Thus are drafted a whole class of "handmaids," whose function is to bear the children of the elite, to be fecund or else (else being certain death, sent out to be toxic-waste removers on outlying islands). The narrative frame for Atwood's dystopian vision is the hopeless private testimony of one of these surrogate mothers, Offred ("of" plus the name of her male protector). Lying cradled by the body of the barren wife, being meanwhile serviced by the husband, Offred's "ceremony" must be successful—if she does not want to join the ranks of the other disappeared (which include her mother, her husband—dead—and small daughter, all taken away during the years of revolt). One Of her only human conduits is a gradually developing affair with her master's chauffeur—something that's balanced more than offset, though, by the master's hypocritically un-Puritan use of her as a kind of B-girl at private parties held by the ruling men in a spirit of nostalgia and lust.
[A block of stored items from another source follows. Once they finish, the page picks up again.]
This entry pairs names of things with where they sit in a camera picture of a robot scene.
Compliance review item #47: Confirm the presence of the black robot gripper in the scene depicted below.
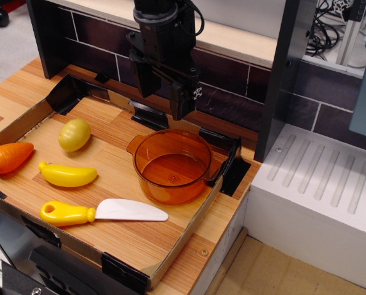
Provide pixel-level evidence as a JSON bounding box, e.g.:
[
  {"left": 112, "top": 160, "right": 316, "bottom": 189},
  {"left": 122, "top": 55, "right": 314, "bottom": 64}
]
[{"left": 127, "top": 6, "right": 202, "bottom": 120}]

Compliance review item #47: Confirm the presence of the yellow toy banana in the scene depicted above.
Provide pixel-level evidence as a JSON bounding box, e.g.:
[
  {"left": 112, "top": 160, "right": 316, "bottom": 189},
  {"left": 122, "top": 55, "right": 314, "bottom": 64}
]
[{"left": 38, "top": 161, "right": 98, "bottom": 187}]

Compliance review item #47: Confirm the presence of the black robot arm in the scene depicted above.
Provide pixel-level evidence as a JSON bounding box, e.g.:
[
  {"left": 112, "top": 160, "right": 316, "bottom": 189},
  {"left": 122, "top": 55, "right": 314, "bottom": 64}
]
[{"left": 127, "top": 1, "right": 205, "bottom": 120}]

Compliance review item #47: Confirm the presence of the orange transparent plastic pot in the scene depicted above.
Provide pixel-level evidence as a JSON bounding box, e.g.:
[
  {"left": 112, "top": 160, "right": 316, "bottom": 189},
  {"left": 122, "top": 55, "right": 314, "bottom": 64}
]
[{"left": 127, "top": 129, "right": 221, "bottom": 205}]

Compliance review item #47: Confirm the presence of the yellow-green toy potato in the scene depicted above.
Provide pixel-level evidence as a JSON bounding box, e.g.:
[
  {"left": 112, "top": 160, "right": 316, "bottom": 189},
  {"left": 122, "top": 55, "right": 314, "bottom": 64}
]
[{"left": 58, "top": 119, "right": 91, "bottom": 152}]

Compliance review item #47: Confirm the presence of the orange toy carrot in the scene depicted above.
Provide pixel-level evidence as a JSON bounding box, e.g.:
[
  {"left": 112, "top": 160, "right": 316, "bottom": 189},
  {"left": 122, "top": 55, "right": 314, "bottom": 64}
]
[{"left": 0, "top": 142, "right": 34, "bottom": 174}]

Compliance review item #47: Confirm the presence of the black caster wheel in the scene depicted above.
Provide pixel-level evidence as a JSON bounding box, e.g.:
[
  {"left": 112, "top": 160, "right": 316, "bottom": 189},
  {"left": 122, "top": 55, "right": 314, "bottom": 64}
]
[{"left": 0, "top": 7, "right": 9, "bottom": 28}]

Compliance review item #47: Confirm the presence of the white ridged drain board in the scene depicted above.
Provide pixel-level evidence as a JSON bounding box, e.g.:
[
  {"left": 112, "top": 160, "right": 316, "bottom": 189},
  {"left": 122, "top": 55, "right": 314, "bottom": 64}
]
[{"left": 250, "top": 124, "right": 366, "bottom": 233}]

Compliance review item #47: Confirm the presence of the dark grey vertical post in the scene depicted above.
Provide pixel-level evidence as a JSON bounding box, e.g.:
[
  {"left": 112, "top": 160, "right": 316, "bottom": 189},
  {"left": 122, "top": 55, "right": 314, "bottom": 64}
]
[{"left": 254, "top": 0, "right": 317, "bottom": 162}]

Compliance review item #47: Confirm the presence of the black cable bundle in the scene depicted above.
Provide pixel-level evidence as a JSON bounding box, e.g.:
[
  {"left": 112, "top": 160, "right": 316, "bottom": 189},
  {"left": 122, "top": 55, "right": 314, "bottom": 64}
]
[{"left": 305, "top": 0, "right": 348, "bottom": 58}]

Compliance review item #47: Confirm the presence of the yellow-handled white toy knife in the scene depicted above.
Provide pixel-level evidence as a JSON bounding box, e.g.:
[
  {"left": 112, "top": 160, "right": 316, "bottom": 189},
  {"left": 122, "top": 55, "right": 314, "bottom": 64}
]
[{"left": 39, "top": 199, "right": 169, "bottom": 227}]

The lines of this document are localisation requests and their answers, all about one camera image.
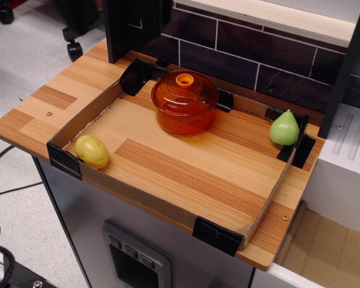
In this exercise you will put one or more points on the orange transparent pot lid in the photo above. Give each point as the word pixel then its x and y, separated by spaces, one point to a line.
pixel 184 93

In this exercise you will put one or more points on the orange transparent pot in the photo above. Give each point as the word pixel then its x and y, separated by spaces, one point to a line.
pixel 185 119

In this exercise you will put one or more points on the yellow toy potato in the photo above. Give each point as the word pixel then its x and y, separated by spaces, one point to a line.
pixel 92 151

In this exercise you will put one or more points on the green toy pear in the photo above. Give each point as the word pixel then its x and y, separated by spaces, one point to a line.
pixel 285 129

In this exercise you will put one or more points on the grey oven control panel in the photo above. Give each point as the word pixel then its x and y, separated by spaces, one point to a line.
pixel 136 264

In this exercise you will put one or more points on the black office chair base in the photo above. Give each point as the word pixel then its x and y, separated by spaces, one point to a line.
pixel 81 16

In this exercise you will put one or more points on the white toy sink drainboard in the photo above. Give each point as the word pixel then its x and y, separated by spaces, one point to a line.
pixel 342 146

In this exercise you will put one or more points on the black caster wheel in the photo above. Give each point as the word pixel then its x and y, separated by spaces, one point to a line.
pixel 6 12

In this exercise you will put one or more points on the black post left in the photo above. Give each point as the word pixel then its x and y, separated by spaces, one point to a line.
pixel 129 24

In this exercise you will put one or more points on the black post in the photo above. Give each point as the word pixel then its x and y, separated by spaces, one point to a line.
pixel 129 24
pixel 341 83

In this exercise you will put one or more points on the black post right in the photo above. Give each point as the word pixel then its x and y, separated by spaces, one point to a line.
pixel 341 83

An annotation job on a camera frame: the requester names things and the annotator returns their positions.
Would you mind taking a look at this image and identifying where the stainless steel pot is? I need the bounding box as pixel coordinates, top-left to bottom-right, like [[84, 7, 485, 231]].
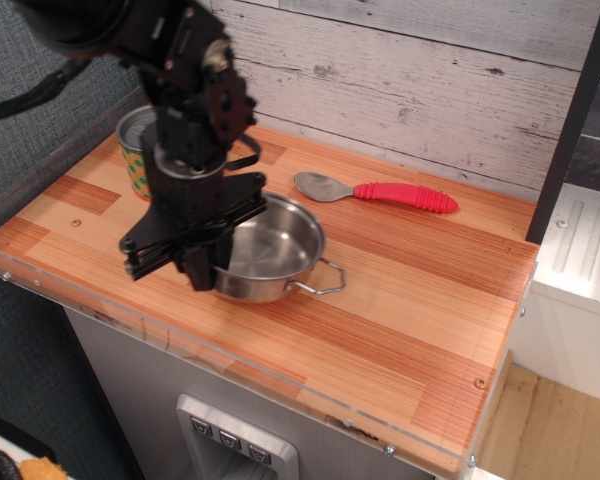
[[215, 192, 346, 303]]

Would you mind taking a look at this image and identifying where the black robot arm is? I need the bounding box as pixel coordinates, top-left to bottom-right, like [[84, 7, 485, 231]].
[[15, 1, 266, 291]]

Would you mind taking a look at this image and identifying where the red handled metal spoon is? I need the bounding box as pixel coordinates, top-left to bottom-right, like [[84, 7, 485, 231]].
[[294, 172, 459, 213]]

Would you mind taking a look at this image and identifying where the dark grey right post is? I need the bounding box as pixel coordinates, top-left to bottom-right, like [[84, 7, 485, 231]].
[[526, 17, 600, 245]]

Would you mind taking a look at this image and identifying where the orange object at corner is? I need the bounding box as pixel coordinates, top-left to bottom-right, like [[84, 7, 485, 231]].
[[19, 457, 69, 480]]

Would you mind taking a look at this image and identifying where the white sink drainboard unit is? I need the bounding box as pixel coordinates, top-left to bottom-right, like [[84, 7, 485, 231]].
[[509, 184, 600, 399]]

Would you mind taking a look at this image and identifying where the peas and carrots can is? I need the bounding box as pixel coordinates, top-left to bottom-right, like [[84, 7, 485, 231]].
[[115, 105, 156, 201]]

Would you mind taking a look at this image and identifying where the clear acrylic edge guard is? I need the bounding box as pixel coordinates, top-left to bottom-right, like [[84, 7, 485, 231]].
[[0, 236, 483, 477]]

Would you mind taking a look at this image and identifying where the grey dispenser panel with buttons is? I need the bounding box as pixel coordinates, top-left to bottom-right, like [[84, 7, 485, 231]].
[[176, 394, 300, 479]]

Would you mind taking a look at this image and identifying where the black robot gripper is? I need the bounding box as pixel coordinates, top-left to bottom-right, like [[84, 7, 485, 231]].
[[119, 142, 266, 291]]

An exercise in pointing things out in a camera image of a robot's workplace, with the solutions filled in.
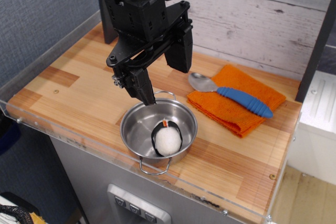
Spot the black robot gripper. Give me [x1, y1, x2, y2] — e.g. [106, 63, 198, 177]
[104, 0, 193, 106]

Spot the white plush egg black band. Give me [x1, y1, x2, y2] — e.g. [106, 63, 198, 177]
[151, 119, 183, 156]

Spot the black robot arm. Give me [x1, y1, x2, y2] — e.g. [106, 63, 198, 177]
[104, 0, 193, 106]

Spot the stainless steel pot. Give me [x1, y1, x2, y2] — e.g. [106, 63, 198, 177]
[120, 91, 197, 176]

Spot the orange folded cloth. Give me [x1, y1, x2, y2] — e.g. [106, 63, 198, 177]
[187, 65, 286, 137]

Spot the silver cabinet button panel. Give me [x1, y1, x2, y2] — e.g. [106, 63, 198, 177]
[107, 184, 172, 223]

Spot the brass screw right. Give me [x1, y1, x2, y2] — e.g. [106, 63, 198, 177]
[270, 174, 277, 180]

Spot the white aluminium block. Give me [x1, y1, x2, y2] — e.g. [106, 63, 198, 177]
[287, 71, 335, 184]

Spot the blue handled metal spoon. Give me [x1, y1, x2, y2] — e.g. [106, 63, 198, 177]
[188, 73, 273, 118]

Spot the clear acrylic guard rail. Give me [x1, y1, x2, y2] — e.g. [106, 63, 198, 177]
[1, 13, 301, 223]

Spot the black vertical post right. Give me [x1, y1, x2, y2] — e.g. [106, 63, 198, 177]
[295, 0, 335, 103]

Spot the black braided cable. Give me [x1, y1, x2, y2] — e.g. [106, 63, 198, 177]
[0, 204, 35, 224]

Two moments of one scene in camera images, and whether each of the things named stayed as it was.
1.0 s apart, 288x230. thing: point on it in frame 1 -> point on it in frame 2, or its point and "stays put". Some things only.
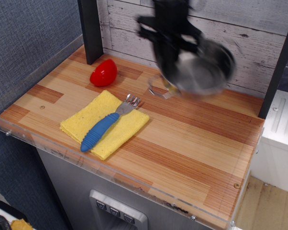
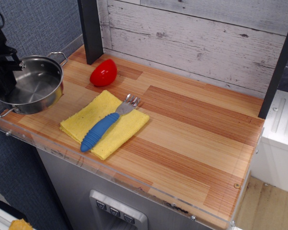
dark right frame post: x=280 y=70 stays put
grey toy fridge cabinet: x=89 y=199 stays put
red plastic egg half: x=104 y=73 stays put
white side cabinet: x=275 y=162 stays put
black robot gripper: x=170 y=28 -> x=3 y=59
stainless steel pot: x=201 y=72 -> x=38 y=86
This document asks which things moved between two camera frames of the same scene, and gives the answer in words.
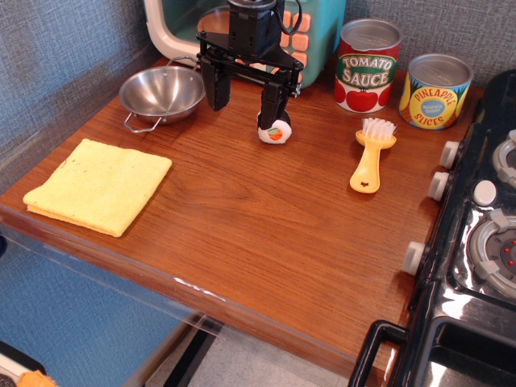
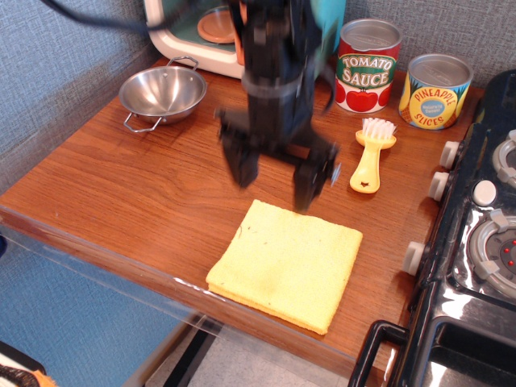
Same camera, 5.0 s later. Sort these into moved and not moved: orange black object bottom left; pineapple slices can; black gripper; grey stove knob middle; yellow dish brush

This latter relationship, edging into real need (the master's), is very effectively done; it highlights the handmaid's (read Everywoman's) eternal exploitation, profane or sacred ("We are two-legged wombs, that's all: sacred vessels, ambulatory chalices"). Atwood, to her credit, creates a chillingly specific, imaginable night-mare. The book is short on characterization—this is Atwood, never a warm writer, at her steeliest—and long on cynicism—it's got none of the human credibility of a work such as Walker Percy's Love In The Ruins. But the scariness is visceral, a world that's like a dangerous and even fatal grid, an electrified fence.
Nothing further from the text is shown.